Many of you may have heard of the recent BBC production, The Power of Nightmares, written and produced by Adam Curtis. The documentary was aired in late October. The entire three hour program is now posted online.

Curtis proposes that international terrorism is a myth, one that is promulgated by a camarilla of neoconservatives, surreptitiously bending the mind of our impressionable president. He posits that neoconservative politicians plot to build a national ideology based around an irrational fear of terrorism, appealing to a nightmare vision. In so doing, Curtis purports that neoconservatives mirror the very ideologues they seek to destroy: Islamic fundamentalists like bin Laden who want to build an Islamic caliphate.
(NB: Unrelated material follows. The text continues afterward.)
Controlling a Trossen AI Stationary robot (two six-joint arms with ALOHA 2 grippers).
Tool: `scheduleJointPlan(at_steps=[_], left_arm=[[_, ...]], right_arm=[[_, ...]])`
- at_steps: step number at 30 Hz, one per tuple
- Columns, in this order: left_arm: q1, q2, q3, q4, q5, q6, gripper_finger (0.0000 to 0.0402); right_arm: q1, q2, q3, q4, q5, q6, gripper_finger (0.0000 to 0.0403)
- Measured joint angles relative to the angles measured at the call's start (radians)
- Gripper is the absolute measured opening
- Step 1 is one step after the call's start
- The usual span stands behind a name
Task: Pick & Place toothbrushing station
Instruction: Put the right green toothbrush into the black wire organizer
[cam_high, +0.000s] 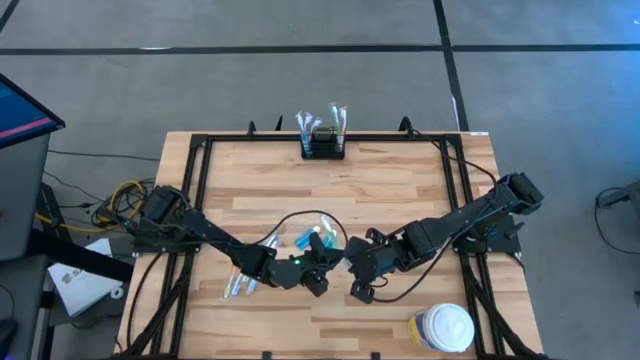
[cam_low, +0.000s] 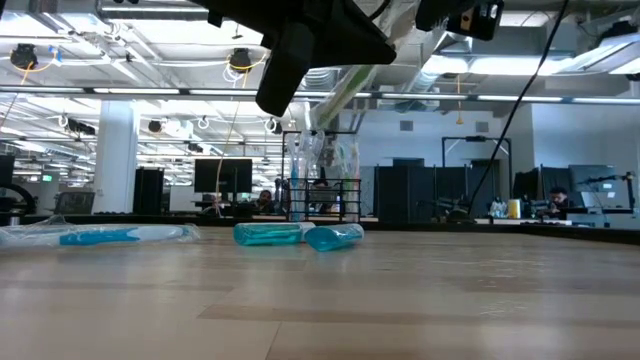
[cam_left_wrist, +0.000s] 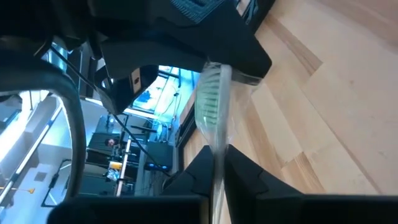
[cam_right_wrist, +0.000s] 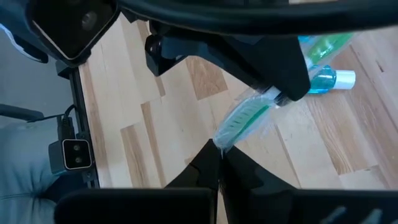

Curtis' BBC documentary is stylistic and masterfully edited; it's compelling to watch even as a poor-quality Real Media video. My initial take was that in an effort to debunk Reagan's simplistic 'evil empire' view of the Soviet Union as mere myth, the communist empire is portrayed somewhat benignly, to say the least. I was also struck how Sayyid Qutb and his protégé Ayman al Zawahiri are apparently the moral equivalents of Paul Wolfowitz and Irving Kristol, portraying each as potent progenitors of antithetical mirror-image mythological ideologies---conveniently grouping together both sides of the current war into a single threat. We are all the hapless victims of a malevolent game akin to Mad Magazine's Spy versus Spy, it seems. Arab Islamic pathological Jew hatred, for example, hardly figures into the equation.

Clive Davis has a good rebuttal to Curtis' masterpiece, for a fuller analysis.

The documentary is worth watching because terrorism that is portrayed as mere myth is a rising meme within liberal circles. I have encountered the phrase 'terror myth' several times over the past few weeks. Curtis' slick BBC production might have popularized the phrase. I would hate to see the terrorism myth-myth fully infect the Democrats, lest they become completely irrelevant. They've become inconsequential enough as it is.

So by all means, watch the documentary if you have the time, and garner your own opinions. What are the grains-of-truth? That we are all susceptible to suave, persuasive ideologues? If so, is Curtis exposing the truth or just promoting his own? Curtis has his salient points---I'm wary of the Republican's proclivities for old time religion and single-mindedness too---but I don't really know if I want to fully believe any of these people---Curtis, the BBC, the neoconservatives, the Christian fundamentalists, or the kiffiyeh-donning effigies formerly known as Democrats. This era is hallmarked by powerful groups assuming that people's minds are for rent, and that they really can't think, but instead just follow. Slick production values and an air of superiority are all you need to get votes. The condescension that we are subjected to from all sides these days is stunning.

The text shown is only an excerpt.